Osmosis is the movement of a solvent, such as water, through a semi-permeable membrane. (A solvent is the major component of a solution, the liquid in which something else is dissolved.) A semipermeable membrane is a material that allows some materials to flow through it but not others. The reason that semipermeable membranes have this property is that they contain very small holes. Small molecules, such as those of water, can flow easily through the holes. But large molecules, such as those of solutes (the component being dissolved, for instance sugar), cannot. Figure 1 illustrates this process. Notice that smaller molecules of water are able to pass through the openings in the membrane shown here but larger molecules of sugar are not.
Osmosis always moves a solvent in one direction only, from a less concentrated solution to a more concentrated solution. As osmosis proceeds, pressure builds up on the side of the membrane where volume has increased. Ultimately, this pressure prevents more water from entering (for example, the bag in Figure 1), and osmosis stops. The osmotic pressure of a solution is the pressure needed to prevent osmosis from occurring.
Osmosis in living organisms
Living cells may be thought of as very small bags of solutions contained within semipermeable membranes. For example, Figure 1 might be thought of as a cell surrounded by a watery fluid.
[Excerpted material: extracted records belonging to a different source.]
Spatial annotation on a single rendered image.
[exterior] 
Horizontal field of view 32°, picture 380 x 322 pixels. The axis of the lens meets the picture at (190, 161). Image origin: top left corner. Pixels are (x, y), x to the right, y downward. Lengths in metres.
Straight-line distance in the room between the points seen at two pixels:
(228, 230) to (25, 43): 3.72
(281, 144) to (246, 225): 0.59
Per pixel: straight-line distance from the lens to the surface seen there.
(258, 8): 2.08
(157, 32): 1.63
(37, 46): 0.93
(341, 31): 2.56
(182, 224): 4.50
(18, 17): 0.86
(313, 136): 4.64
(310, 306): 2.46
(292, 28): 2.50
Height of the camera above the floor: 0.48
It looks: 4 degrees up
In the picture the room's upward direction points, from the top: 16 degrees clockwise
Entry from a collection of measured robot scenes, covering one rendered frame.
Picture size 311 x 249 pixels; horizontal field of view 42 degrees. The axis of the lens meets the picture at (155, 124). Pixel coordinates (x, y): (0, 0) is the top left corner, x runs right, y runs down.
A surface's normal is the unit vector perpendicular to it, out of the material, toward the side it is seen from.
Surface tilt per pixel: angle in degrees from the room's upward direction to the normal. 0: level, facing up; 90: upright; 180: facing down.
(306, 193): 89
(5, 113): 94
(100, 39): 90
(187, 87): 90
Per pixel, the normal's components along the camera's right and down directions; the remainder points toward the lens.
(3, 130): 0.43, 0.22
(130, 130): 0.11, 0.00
For the cell to survive, the concentration of substances within the cell must stay within a safe range.
A cell placed in a solution more concentrated than itself (a hypertonic solution) will shrink due to loss of water. It may eventually die of dehydration. You can observe this effect with a carrot placed in salty water. Within a few hours the carrot becomes limp and soft because its cells have shrivelled.
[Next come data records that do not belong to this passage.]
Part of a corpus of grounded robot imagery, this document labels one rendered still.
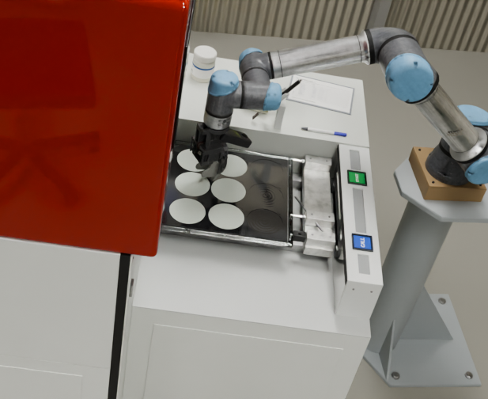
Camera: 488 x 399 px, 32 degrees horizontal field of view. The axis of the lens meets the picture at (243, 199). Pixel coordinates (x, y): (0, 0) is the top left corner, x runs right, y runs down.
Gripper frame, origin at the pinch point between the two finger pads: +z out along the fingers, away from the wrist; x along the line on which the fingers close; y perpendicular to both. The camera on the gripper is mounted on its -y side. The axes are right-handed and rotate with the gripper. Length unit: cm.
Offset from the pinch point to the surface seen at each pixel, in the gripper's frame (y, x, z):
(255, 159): -16.1, -3.5, 1.3
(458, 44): -244, -135, 87
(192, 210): 11.4, 9.4, 1.3
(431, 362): -88, 37, 90
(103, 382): 51, 43, 15
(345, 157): -38.1, 10.4, -4.7
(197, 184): 5.4, 0.4, 1.2
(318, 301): -9.5, 45.4, 9.3
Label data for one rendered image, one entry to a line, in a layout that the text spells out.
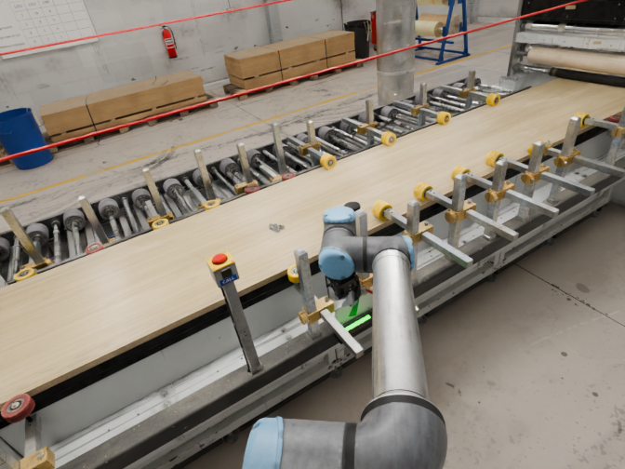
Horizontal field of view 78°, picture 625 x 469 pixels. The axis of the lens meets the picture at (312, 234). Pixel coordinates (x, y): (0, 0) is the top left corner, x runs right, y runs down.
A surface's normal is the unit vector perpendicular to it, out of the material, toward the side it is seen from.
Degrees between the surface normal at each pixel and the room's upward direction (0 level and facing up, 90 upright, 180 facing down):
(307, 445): 4
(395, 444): 15
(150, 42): 90
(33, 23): 90
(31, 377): 0
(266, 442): 3
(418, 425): 24
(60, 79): 90
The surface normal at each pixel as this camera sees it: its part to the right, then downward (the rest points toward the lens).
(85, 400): 0.51, 0.45
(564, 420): -0.12, -0.81
By contrast, a cell placed in a solution more dilute than itself (a hypotonic solution) will expand as water enters it. Under such conditions
the cell may burst. In general, plant cells are protected from bursting by the rigid cell wall that surrounds the cell membrane. As water enters the cell, it expands until it pushes up tight against the cell wall. The cell wall pushes back with an equal pressure, so no more water can enter.
Osmosis contributes to the movement of water through plants. Solute concentrations (the ratio of solutes to solvents in a solution) increase going from soil to root cells to leaf cells. The resulting differences of osmotic pressure help to push water upward. Osmosis also controls the evaporation of water from leaves by regulating the size of the openings (stomata) in the leaves' surfaces.
Words to Know
Concentration: The quantity of solute (for example sugar) dissolved in a given volume of solution (for example water).
Hypertonic solution: A solution with a higher osmotic pressure (solute concentration) than another solution.
Hypotonic solution: A solution with a lower osmotic pressure (solute concentration) than another solution.
Isotonic solutions: Two solutions that have the same concentration of solute particles and therefore the same osmotic pressure.
Osmotic pressure: The pressure which, applied to a solution in contact with pure solvent through a semipermeable membrane, will prevent osmosis from occurring.
Semipermeable membrane: A thin barrier between two solutions that permits only certain components of the solutions, usually the solvent, to pass through.
Solute: A substance dissolved to make a solution, for example sugar in sugar water.
Solution: A mixture of two or more substances that appears to be uniform throughout except on a molecular level.
Solvent: The major component of a solution or the liquid in which some other component is dissolved, for example water in sugar water.
Organisms have various other methods for keeping their solute levels within safe range. Some cells live only in surroundings that are isotonic (have the same solute concentration as their own cells). For example, jellyfish that live in salt water have much higher salt-to-water solute concentrations than do freshwater creatures. Other animals continually replace lost water and solutes by drinking and eating. They remove excess water and solutes through excretion of urine.
Applications of osmosis
Preserving food. For thousands of years, perishable foods such as fish, olives, and vegetables have been preserved in salt or brine. The high salt concentration is hypertonic to bacteria cells, and kills them by dehydration before they can cause the food to spoil. Preserving fruit in sugar (as in jams or jellies) works on the same principle.
Artificial kidneys. People with kidney disease rely upon artificial kidney machines to remove waste products from their blood. Such machines use a process called dialysis, which is similar to osmosis. The difference between osmosis and dialysis is that a dialyzing membrane permits not just water, but also salts and other small molecules dissolved in the blood, to pass through. These materials move out of blood into a surrounding tank of distilled water. Red blood cells are too large to pass through the dialyzing membrane, so they return to the patient's body.
Desalination by reverse osmosis. Oceans hold about 97 percent of Earth's water supply, but their high salt content makes them unusable for drinking or agriculture. Salt can be removed by placing seawater in contact with a semipermeable membrane, then subjecting it to great pressure. Under these conditions, reverse osmosis occurs, by which pressure is used to push water from a more concentrated solution to a less concentrated solution. The process is just the reverse of the normal process of osmosis. In desalination, reverse osmosis is used to push water mole-cules out of seawater into a reservoir of pure water.